When I was just barely 12 years old, I remember hearing about this program where university students spend a a few months travelling around the world on a ship - visiting countries and studying. The details were over my head at the time, but I do remember that it sounded perfect. Though being in 7th grade, I knew it would be awhile before I could even start to think seriously about it.
I later learned the program was called Semester at Sea. And as I grew up, went through high school and then entered college, I knew I HAD to make it happen.
[Skip through a lot of decision making processes and long conversations] and in Spring 2010 I was getting off the bus in Ensenada, Mexico taking my first look at the big blue ship that would be my home for the next few months, the big blue ship that I had dreamed about for so many years.

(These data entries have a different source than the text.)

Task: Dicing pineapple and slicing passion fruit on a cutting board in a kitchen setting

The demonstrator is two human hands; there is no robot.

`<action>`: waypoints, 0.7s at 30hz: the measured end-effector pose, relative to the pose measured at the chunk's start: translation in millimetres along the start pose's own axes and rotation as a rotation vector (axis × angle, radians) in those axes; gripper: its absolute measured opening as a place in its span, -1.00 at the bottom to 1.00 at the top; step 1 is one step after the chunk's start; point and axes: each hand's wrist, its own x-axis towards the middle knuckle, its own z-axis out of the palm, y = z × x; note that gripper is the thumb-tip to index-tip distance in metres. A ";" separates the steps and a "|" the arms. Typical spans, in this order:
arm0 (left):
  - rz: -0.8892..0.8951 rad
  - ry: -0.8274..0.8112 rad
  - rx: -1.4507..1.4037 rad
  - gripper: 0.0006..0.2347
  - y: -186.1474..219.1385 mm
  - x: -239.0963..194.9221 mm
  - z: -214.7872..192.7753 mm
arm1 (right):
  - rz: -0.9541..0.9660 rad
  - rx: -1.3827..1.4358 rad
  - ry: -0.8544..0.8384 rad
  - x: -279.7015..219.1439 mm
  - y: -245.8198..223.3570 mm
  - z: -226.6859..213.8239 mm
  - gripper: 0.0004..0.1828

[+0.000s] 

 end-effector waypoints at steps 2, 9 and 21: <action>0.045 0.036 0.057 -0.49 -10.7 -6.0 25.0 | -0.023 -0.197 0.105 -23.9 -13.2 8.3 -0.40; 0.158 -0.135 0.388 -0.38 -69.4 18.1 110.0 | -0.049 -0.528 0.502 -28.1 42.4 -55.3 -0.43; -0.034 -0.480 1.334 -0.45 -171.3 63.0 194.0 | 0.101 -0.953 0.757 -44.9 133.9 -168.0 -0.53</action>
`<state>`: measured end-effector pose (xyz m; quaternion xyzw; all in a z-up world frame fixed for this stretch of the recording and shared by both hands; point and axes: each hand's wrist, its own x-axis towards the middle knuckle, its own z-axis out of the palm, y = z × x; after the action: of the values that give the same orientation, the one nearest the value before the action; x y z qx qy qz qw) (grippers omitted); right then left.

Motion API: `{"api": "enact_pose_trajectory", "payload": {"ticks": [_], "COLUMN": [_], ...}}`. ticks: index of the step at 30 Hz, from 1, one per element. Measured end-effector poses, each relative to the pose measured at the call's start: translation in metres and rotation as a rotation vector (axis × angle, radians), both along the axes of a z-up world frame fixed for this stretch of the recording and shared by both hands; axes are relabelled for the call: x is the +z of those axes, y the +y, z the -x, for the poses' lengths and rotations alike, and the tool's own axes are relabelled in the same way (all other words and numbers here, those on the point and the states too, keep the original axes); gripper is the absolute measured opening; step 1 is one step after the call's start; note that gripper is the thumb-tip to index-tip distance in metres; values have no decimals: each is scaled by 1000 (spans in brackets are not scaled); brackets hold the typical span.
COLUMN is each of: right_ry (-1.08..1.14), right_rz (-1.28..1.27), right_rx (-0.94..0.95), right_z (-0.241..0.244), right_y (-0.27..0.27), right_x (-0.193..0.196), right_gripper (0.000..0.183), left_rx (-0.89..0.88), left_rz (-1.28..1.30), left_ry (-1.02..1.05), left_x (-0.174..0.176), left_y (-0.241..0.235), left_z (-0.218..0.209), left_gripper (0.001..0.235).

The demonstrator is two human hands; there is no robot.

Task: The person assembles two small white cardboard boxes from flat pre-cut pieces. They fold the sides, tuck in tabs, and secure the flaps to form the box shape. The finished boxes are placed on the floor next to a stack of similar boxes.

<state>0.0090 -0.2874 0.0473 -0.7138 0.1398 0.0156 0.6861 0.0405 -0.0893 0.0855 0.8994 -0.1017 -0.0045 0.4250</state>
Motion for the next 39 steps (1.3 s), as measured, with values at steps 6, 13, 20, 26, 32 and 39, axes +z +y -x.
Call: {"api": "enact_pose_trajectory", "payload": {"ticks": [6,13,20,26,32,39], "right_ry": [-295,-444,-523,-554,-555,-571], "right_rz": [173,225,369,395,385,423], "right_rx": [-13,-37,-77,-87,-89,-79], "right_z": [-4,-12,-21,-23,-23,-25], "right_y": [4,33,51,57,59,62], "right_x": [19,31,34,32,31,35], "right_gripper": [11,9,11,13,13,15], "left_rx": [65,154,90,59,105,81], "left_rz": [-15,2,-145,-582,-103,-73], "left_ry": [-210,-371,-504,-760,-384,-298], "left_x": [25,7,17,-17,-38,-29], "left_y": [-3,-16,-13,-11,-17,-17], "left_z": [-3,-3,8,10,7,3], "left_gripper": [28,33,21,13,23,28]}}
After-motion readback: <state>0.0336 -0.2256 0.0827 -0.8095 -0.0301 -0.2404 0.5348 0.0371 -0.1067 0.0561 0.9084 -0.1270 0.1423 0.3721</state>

Little did I know at the time of walking up the gangway onto that ship that I was about to embark on the voyage that would change my life.
In my other posts from
Semester at Sea, I talk about my experiences in greater depth which are experiences that I feel just as poignantly a year later today. And especially when I'm telling people about that trip, sometimes I have to even stop myself and think, "Wow, I can't believe that happened." It's so surreal sometimes to think about it.
Visiting 9 different countries, meeting so many people around the world, and learning about things so different than the usual really opened my eyes to what is happening in the world and my place in it. It really taught me what is important - mainly that there is SO much that I can give no matter how little that is.
And the trip is what inspired me to then study in Tanzania, taking the time to stay in one place for a while rather than globe-hop. A decision that I will never regret.
And now, sitting back here at school after that post-SAS trip to Tanzania, I am grateful for how one opportunity led to the next. And that after I graduate this semester, opportunities seem even larger and more realistic. After the most amazing, scary, uncomfortable, demanding, rewarding, and travel-filled year of my life yet, I cannot wait for what's next.